§ Recorded information:
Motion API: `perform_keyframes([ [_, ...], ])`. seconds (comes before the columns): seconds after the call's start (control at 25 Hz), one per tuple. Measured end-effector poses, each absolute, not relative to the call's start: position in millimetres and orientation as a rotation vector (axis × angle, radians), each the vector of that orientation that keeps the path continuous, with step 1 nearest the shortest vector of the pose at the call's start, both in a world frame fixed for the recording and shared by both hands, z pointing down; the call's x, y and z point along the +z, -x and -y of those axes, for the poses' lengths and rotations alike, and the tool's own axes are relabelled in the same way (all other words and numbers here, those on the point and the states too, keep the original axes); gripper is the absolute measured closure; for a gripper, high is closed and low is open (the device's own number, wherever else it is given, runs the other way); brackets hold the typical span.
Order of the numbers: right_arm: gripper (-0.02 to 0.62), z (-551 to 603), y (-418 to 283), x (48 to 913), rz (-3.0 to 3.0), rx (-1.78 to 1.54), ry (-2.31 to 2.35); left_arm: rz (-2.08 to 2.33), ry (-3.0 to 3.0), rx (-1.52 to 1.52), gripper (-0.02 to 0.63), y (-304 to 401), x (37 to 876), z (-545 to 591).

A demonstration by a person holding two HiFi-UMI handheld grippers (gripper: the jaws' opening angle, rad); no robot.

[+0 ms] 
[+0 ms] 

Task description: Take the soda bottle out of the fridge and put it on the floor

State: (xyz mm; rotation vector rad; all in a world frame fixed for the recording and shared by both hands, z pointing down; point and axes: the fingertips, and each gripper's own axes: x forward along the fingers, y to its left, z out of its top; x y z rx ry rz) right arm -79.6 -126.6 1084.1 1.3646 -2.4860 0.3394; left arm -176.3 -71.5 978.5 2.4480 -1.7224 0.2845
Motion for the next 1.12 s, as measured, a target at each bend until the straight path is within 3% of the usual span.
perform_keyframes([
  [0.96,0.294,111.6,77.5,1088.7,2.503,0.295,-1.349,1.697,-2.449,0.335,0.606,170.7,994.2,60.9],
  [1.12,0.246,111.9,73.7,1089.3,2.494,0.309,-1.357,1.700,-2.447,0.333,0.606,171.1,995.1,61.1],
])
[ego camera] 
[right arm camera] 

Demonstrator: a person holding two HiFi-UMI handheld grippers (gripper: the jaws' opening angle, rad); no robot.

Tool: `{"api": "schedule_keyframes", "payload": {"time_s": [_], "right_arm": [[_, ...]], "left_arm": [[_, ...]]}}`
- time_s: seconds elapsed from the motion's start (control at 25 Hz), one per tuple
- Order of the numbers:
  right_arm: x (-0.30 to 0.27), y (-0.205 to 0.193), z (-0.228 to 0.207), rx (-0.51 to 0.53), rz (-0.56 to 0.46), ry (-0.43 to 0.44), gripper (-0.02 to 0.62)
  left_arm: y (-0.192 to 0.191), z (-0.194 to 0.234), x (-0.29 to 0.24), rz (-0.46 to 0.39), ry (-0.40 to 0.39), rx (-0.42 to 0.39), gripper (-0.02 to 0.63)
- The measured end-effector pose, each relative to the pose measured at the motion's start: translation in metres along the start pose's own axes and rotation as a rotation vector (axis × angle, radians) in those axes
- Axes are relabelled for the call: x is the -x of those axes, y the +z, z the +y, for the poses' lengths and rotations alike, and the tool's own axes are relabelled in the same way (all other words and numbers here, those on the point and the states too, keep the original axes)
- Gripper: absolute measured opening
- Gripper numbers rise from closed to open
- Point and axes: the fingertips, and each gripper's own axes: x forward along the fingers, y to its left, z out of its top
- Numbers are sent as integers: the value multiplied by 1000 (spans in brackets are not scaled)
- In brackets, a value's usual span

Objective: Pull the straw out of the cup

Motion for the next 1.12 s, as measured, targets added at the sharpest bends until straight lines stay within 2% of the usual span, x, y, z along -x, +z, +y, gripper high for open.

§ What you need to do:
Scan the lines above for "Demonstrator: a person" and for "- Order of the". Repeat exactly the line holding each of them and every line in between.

§ Solution below:
Demonstrator: a person holding two HiFi-UMI handheld grippers (gripper: the jaws' opening angle, rad); no robot.

Tool: `{"api": "schedule_keyframes", "payload": {"time_s": [_], "right_arm": [[_, ...]], "left_arm": [[_, ...]]}}`
- time_s: seconds elapsed from the motion's start (control at 25 Hz), one per tuple
- Order of the numbers:

Nothing further is needed for this answer.